The raw material hydrogen sulphide (H2S) is commonly used in the synthesis of a variety of sulphur-containing chemicals.

The interaction of hydrogen and sulphur produces high-purity ((≧99.9 %) H2S in the hydrogen sulphide synthesis process. The production plant is small and compact, making it simple and safe to produce highly dangerous hydrogen sulphide.

During metabolism, some bacteria can degrade sulphur (Sulphur) containing substances to hydrogen sulphide, which is often used as a test measure in laboratories to identify them. To detect the production of hydrogen sulphide (H2S) by microorganisms, various approaches are utilised, which differ depending on the sulphur source and the metal salts used to indicate H2S  synthesis. Because of its semi-solid form, lack of interfering carbohydrates, and use of peptonised iron as an indicator, SIM is more sensitive than TSI or KIA in detecting H2S. On the other hand, lead acetate paper is ten times as sensitive as other media.

Principle

The test medium contains an iron compound and a sulphur component to see if hydrogen sulphide production happens. If the sulphur component is reduced by the bacterial strain, hydrogen sulphide is generated. As a result, this test determines whether the bacterium converts sulphur-containing molecules to sulphides as part of its metabolism. 

During protein degradation or when anaerobic respiration shuttles electrons to sulphur instead of oxygen, certain bacteria make H2S by minimising the negative impact of amino acids like cysteine and methionine or reducing inorganic sulphur compounds like thiosulfates, sulphates, or sulfites. H2S (hydrogen sulphide gas) is created in either case, which combines with the iron component to form the black ferric sulphide precipitate. The presence of hydrogen sulphide is indicated by the black colour. The detection of hydrogen sulphide (H2S) gas produced by a living organism is primarily utilised to aid in the identification of that organism.

Let us discuss the production of hydrogen sulphide examples.

Production of H2S from Sodium Thiosulphate

Many bacteria destroy sodium thiosulphate by the production of hydrogen sulphide (H2S). Parallel to the cysteine micro tests, micro tests for H2S generation from sodium thiosulphate using 1 per cent Na2S2O3 at pH 68 per cent were done. The reaction was slower than cysteine, with blackening appearing after 2–4 hours. Some of the negative isolates were retested at pH 75.5 or 79.5 and showed mild blackening after 4 to 24 hours. Most strains tested positive in the routine test; however, the reaction was frequently milder than with cysteine.

Sal. Lexington, Sal. gallinarum, Sal. typhisuis, Sal. paratyphi A, Sal. Potsdam, Sal. pullorum, and one strain each of Sal. typhi, and Sal. Paratyphi B were all found to be negative Salmonella species. When retested at pH 75, the two last ones were positive. Retesting at pH 75 revealed that 7 among them were weakly positive. At pH 6·8, none of the Proteus strains created H2S from thiosulphate, and none of the Pr. rettgeri strains produced H2S from thiosulphate at pH 7·5. Negative thiosulphate results could simply indicate that the test’s sensitivity limit has been reached, not that the organism is incapable of destroying thiosulphate.

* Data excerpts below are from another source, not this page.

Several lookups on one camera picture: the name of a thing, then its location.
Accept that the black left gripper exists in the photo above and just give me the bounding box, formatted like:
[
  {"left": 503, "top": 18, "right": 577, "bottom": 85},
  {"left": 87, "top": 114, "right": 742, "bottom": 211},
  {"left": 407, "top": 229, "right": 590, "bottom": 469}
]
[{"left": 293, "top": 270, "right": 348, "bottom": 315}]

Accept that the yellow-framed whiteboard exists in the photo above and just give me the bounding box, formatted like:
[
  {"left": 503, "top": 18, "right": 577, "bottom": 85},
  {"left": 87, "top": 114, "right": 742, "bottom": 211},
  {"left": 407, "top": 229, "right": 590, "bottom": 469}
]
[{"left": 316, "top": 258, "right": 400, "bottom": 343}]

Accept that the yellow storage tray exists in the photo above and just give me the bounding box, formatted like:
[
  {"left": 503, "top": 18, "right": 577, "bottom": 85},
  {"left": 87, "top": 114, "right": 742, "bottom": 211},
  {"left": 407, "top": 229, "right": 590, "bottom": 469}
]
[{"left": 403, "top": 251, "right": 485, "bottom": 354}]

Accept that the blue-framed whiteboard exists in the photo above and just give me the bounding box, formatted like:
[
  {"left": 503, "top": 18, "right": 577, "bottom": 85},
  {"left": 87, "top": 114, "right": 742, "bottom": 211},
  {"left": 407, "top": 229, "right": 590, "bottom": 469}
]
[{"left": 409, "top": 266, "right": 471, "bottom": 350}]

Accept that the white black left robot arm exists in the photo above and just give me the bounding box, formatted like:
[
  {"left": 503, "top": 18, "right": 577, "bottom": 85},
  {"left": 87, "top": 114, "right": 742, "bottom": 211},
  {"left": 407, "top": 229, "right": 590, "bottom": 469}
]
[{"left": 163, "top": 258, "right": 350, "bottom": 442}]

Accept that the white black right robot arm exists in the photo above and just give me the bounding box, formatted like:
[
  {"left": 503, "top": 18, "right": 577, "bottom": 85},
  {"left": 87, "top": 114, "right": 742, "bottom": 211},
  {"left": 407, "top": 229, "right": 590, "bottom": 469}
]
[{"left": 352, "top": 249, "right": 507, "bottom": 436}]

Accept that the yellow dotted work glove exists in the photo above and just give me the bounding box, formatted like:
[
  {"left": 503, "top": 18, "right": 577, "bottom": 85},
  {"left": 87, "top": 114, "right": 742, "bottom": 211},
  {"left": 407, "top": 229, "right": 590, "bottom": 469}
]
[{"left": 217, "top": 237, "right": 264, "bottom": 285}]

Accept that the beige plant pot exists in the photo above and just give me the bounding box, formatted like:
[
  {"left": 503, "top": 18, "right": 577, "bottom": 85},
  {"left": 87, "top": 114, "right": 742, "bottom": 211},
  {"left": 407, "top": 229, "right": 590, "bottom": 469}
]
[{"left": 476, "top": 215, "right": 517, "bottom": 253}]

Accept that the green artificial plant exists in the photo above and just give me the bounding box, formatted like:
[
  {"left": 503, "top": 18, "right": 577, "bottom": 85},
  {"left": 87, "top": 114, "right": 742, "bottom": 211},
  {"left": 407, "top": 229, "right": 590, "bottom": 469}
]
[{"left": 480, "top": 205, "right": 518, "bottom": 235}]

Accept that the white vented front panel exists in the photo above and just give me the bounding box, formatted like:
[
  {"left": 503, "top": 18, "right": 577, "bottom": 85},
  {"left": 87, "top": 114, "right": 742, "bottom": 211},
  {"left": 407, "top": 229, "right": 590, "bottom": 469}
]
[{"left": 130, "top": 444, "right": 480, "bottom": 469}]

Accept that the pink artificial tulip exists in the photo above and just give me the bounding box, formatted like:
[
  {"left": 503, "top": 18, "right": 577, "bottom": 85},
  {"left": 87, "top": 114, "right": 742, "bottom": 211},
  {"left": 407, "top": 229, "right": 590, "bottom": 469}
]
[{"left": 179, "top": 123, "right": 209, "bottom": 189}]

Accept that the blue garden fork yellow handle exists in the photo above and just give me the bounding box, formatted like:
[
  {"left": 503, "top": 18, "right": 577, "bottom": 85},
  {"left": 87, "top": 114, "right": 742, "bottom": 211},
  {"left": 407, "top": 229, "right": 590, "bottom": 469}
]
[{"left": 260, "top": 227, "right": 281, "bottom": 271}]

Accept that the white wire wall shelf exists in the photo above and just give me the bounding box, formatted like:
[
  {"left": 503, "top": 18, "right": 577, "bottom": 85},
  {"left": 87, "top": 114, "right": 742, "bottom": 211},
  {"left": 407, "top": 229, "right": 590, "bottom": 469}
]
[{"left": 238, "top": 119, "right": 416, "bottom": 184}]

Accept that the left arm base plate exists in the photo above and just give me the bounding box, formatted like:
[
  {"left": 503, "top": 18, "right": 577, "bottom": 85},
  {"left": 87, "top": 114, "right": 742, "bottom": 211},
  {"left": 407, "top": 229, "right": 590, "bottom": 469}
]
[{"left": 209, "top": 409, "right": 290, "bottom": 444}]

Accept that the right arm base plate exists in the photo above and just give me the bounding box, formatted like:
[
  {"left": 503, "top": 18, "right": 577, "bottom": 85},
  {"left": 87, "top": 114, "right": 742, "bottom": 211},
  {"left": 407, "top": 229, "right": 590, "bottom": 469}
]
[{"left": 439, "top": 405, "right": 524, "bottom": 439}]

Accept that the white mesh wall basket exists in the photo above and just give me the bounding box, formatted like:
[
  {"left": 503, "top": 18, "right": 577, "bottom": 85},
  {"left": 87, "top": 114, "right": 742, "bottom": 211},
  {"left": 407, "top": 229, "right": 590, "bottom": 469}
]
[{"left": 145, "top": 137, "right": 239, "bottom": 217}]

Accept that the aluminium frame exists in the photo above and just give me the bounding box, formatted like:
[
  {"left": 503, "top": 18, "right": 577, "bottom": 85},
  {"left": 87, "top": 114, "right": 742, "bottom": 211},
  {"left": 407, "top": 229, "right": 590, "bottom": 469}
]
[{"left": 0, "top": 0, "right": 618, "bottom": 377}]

Production of H2S from Sodium Sulphite

Sodium sulphite was also tested at 1% concentration at pH 6·8, or 7·5; few organisms generated more than traces of blackening in these experiments. Therefore it was not included in the standard series. The reaction was slower than with cysteine or thiosulphate, and blackening was rarely seen before 4 hours, and most positive strains did not show blackening until 24 hours. The results were unaffected by adding glucose to the organism’s growth media or the substrate.

Uses

• It is mostly used to identify members of the Enterobacteriaceae family and, on rare occasions, to distinguish other bacteria. 

•  The test facilitates the identification of different bacteria. 

• It’s particularly useful for recognising Salmonella, Francisella, and Proteus bacteria.

Limitations

• For species that use sucrose, TSI may limit H2S formation by suppressing the enzyme mechanism that causes H2S generation.

• Bacteria are poisonous to lead acetate, and it may prevent the growth of some bacteria. Allow no media to come into contact with the strip.

Conclusion

Natural sources account for the majority of the production of hydrogen sulphide in the air. It is made when bacteria decompose plant and animal matter in stagnant waters with low oxygen levels, including bogs and swamps. Hydrogen sulphide is also released by volcanoes, hot springs, and underwater thermal vents.